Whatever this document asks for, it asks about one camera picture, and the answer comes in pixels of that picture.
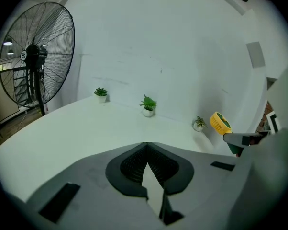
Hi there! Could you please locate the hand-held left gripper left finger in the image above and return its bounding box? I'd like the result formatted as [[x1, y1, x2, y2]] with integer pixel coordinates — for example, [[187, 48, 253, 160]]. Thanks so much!
[[26, 142, 164, 230]]

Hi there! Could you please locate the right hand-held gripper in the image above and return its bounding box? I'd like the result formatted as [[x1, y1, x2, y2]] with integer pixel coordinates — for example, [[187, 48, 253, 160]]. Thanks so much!
[[222, 61, 288, 230]]

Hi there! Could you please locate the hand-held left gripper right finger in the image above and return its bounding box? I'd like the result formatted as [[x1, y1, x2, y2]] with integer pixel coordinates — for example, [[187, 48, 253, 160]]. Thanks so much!
[[147, 142, 245, 230]]

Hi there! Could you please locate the small yellow handheld fan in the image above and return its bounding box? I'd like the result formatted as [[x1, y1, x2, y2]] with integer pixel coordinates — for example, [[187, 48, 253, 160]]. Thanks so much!
[[209, 111, 244, 158]]

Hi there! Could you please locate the striped leaf potted plant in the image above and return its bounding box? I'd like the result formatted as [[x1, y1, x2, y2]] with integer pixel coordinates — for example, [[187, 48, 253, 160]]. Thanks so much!
[[192, 115, 208, 132]]

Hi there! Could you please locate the white table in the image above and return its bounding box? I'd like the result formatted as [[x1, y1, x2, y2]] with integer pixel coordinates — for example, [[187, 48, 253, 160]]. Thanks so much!
[[0, 95, 238, 202]]

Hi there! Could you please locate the small succulent potted plant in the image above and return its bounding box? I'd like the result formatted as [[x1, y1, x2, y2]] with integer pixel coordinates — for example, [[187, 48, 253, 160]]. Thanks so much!
[[94, 87, 108, 104]]

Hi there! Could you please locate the bright green leafy potted plant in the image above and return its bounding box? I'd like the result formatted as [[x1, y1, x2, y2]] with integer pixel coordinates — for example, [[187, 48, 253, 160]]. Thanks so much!
[[139, 94, 157, 117]]

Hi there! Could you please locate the black framed beige partition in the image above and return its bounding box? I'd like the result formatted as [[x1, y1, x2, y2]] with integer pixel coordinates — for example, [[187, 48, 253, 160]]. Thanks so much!
[[0, 65, 22, 131]]

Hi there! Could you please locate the grey wall panel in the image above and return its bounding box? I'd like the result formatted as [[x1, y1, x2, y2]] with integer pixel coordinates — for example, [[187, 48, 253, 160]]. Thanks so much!
[[245, 41, 266, 69]]

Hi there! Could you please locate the large black pedestal fan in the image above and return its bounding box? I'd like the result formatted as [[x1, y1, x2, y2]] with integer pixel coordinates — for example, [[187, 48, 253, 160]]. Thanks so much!
[[0, 1, 76, 116]]

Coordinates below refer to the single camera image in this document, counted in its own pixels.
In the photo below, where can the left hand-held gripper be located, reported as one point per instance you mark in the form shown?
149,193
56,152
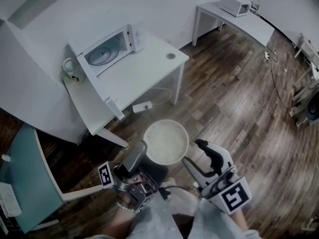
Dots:
132,185

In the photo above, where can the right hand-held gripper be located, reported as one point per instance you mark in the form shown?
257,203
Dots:
229,193

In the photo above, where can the white bowl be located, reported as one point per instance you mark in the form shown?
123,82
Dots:
166,142

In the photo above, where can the white microwave with door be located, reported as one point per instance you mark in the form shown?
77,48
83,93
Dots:
82,47

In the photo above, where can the person's right forearm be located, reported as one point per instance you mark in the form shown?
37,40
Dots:
241,221

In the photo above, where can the person's left forearm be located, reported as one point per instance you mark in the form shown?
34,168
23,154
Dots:
119,223

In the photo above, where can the white power strip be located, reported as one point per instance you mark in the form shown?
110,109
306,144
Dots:
142,107

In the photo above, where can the person's light trousers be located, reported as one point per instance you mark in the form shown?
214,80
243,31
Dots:
159,220

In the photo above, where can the white rectangular bar device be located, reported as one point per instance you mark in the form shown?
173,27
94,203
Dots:
115,108

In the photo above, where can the white table with round grommet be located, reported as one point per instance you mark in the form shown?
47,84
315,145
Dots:
139,73

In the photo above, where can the white mug with cartoon print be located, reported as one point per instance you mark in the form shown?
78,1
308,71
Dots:
74,75

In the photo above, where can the glass turntable plate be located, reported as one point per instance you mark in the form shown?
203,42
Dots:
103,55

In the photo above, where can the dark round speaker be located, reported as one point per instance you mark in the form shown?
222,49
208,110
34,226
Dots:
313,107

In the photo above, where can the white stand base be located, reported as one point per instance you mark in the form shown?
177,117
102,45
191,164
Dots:
311,225

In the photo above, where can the small white floor socket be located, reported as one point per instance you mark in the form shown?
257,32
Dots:
267,55

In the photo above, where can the small white block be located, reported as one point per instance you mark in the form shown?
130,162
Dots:
6,157

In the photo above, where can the long white table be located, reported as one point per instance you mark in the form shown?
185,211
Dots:
239,24

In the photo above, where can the white keyboard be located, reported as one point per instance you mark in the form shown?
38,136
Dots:
8,199

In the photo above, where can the white slatted rack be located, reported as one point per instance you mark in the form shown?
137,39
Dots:
307,47

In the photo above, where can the small white oven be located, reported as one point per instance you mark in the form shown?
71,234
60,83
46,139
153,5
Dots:
231,5

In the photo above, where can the wooden frame stand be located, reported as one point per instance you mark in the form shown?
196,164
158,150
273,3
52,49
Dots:
300,93

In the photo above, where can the teal desk with white frame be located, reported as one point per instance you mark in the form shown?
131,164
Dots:
27,173

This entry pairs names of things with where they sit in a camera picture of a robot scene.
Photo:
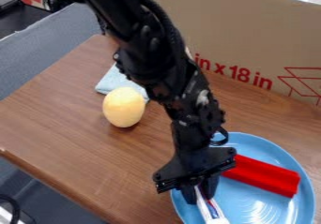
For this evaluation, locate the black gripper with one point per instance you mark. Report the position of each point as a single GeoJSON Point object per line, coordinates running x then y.
{"type": "Point", "coordinates": [200, 160]}

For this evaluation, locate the white toothpaste tube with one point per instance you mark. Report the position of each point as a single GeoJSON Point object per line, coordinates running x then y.
{"type": "Point", "coordinates": [210, 211]}

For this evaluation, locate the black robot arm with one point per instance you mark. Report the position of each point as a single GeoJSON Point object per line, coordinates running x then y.
{"type": "Point", "coordinates": [153, 59]}

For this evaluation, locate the blue plate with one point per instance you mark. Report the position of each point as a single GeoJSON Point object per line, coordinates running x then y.
{"type": "Point", "coordinates": [250, 205]}

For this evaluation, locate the light blue folded cloth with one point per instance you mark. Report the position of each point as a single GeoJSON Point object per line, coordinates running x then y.
{"type": "Point", "coordinates": [115, 80]}

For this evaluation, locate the red plastic block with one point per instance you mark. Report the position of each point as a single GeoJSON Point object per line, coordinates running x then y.
{"type": "Point", "coordinates": [265, 176]}

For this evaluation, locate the yellow lemon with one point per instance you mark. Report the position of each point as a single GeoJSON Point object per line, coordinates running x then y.
{"type": "Point", "coordinates": [123, 107]}

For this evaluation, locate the cardboard box with red print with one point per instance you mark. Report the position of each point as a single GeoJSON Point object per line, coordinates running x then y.
{"type": "Point", "coordinates": [260, 41]}

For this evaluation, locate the grey fabric partition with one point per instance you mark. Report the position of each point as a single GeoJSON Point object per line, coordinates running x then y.
{"type": "Point", "coordinates": [32, 49]}

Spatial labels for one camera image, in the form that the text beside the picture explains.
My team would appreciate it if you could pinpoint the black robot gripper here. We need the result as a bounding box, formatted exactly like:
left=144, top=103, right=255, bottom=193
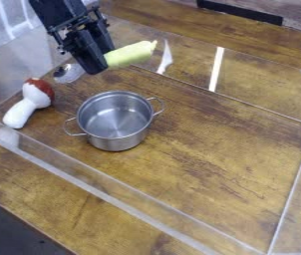
left=29, top=0, right=116, bottom=75

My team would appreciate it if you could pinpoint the plush red white mushroom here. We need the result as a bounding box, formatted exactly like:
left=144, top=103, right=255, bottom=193
left=3, top=78, right=55, bottom=128

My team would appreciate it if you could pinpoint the small stainless steel pot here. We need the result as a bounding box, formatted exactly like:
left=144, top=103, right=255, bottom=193
left=63, top=91, right=165, bottom=151

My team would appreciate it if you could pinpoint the black bar in background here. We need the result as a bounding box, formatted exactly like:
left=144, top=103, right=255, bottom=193
left=196, top=0, right=284, bottom=26

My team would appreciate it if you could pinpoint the clear acrylic enclosure wall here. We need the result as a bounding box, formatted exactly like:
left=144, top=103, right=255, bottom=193
left=0, top=0, right=301, bottom=255

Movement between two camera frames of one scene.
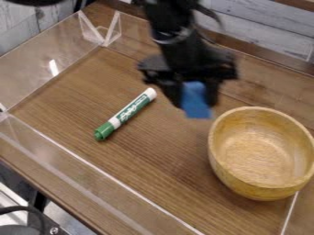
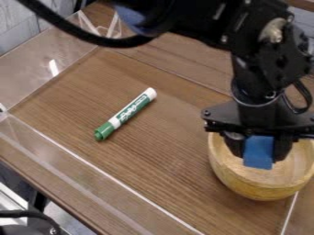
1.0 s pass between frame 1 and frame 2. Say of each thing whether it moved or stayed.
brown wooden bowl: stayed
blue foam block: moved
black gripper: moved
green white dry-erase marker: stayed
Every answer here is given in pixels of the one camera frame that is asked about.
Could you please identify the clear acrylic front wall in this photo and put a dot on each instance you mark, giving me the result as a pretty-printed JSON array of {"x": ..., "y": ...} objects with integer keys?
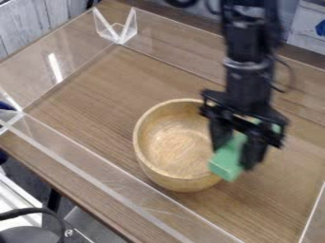
[{"x": 139, "y": 195}]

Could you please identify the green rectangular block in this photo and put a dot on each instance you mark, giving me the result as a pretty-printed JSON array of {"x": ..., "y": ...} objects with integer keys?
[{"x": 223, "y": 163}]

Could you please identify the black table leg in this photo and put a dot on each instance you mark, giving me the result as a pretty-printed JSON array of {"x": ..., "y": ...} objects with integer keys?
[{"x": 53, "y": 200}]

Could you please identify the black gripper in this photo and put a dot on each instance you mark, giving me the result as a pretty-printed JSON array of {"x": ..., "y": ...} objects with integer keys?
[{"x": 226, "y": 116}]

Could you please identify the clear acrylic corner bracket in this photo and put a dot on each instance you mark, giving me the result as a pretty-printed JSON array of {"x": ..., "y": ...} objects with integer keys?
[{"x": 116, "y": 33}]

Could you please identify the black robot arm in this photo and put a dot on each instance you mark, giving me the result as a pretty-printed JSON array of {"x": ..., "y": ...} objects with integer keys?
[{"x": 251, "y": 33}]

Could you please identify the white box blue label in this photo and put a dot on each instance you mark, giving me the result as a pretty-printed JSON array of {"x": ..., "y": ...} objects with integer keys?
[{"x": 306, "y": 32}]

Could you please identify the black metal clamp base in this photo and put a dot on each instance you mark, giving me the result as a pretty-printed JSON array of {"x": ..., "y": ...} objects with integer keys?
[{"x": 33, "y": 234}]

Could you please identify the brown wooden bowl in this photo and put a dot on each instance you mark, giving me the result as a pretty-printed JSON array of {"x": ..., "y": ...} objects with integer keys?
[{"x": 172, "y": 146}]
_____
TO DO →
Please count the lines of the material above that contain "document", and give only the number.

RESPONSE AREA →
2